Since my ISP manages the routers in my apartment complex and doesn’t like IoT devices, I’m testing Home Assistant in a virtual machine. It took me two attempts to set up Home Assistant correctly – I originally set it up via Docker, however, it turns out that this doesn’t work with the local voice assistant addons. I ended up having to scrap that plan and restart using the virtual disk import this time.

By default, Assist doesn’t have any real capabilities. Even after exposing the default services (like weather), it wasn’t able to answer any questions.

Annoyingly, you have to specify every sentence you want Assist to be able to match so it knows which integration to run. However, after a bit of tinkering, I was able to set up the Microsoft Teams notification integration so that when I said “Hello World” it would send me a “Hello!” message in a Teams channel.

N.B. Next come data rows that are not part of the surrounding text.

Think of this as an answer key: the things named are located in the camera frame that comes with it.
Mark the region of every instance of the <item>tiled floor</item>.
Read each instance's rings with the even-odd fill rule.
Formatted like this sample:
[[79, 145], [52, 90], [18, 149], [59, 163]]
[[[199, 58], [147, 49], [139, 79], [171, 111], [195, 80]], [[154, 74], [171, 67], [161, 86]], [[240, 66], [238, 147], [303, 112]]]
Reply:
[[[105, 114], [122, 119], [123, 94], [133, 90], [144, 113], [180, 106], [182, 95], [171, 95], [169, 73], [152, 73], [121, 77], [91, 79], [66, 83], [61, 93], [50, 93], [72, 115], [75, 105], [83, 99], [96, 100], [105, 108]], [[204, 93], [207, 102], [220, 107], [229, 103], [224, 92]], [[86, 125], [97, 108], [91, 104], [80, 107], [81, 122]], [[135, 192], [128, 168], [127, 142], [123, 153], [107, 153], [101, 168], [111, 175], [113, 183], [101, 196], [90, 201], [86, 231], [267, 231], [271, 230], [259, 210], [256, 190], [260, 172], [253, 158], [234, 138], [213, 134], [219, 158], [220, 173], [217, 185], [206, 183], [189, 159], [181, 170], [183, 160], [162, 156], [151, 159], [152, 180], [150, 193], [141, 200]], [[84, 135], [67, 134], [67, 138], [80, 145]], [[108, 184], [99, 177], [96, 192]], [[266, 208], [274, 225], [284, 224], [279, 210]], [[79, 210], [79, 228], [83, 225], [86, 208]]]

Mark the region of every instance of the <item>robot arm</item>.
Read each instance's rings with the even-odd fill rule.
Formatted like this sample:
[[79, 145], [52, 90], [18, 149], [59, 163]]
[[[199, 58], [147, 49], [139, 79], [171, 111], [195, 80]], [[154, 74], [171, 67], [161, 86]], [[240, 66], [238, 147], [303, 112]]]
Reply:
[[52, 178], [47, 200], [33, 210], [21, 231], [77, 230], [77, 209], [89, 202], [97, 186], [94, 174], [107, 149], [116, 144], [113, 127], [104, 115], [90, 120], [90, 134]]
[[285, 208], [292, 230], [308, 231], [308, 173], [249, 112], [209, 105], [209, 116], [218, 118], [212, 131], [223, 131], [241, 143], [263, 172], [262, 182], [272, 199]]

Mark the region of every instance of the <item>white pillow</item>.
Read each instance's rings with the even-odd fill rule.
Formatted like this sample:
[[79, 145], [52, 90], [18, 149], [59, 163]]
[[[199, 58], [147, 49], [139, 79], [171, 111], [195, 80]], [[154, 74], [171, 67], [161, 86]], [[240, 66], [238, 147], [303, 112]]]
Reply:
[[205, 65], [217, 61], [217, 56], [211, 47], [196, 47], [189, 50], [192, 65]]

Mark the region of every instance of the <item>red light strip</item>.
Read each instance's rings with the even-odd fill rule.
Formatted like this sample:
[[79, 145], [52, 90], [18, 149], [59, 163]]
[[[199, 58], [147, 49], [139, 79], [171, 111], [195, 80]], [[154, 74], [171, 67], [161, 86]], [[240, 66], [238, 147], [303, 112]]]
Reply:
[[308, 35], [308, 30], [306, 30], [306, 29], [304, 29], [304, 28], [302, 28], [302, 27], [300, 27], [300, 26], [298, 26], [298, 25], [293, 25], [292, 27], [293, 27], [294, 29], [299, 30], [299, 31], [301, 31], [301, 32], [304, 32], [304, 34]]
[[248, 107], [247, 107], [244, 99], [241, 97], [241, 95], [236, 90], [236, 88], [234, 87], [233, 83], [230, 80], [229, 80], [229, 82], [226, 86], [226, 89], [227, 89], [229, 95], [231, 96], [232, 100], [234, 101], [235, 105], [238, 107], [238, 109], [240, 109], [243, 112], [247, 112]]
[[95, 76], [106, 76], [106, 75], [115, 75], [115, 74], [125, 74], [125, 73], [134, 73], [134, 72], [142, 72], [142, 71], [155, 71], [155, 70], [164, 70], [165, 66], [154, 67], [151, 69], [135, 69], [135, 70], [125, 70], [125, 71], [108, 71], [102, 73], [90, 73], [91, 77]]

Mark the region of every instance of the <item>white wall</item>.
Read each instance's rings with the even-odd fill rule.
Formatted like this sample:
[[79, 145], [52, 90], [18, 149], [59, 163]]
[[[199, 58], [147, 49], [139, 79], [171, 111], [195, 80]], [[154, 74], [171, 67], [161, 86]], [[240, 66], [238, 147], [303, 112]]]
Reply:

After knowing a little about specifying sentences, I made another attempt at the weather. I added alises of “weather” and “forecast” to the weather integration (in addition to already having exposed it to Assist). This proved more promising:

However, the excitement was short-lived when I tried another follow-up – despite adding “forecast,” the Assist wasn’t able to read the weather integration. Additionally, when asking for the humidity it didn’t associate that either:

Adding “humidity” as an alias showed what was happening – the weather integration seems to only export the current weather as a variable, regardless of which parameters are available:

I find this somewhere between ironic and frustrating since I can see the values on the dashboard:

So, what lessons were learned? I found that Home Assistant’s voice AI works well – once I figured out how to install Home Assistant in a way that supported local AI, it worked seamlessly with Assist. In some additional testing, I was able to get Assist to transcribe about a paragraph before it cut me off. However, the utility of the Assist tool is severely limited by the out-of-box readiness of integrations, the need to pre-define sentences, and integrations not exposing data in the right way for Assist to use it, even if it’s otherwise available in Home Assistant. Ultimately, I’m looking forward to seeing where Assist will go, and it’s neat to see how much on-device voice capabilities have improved in the past couple years. And given efforts like Home Assistant Green, which are designed to improve the out-of-box experience, I hope that using Assist will get easier.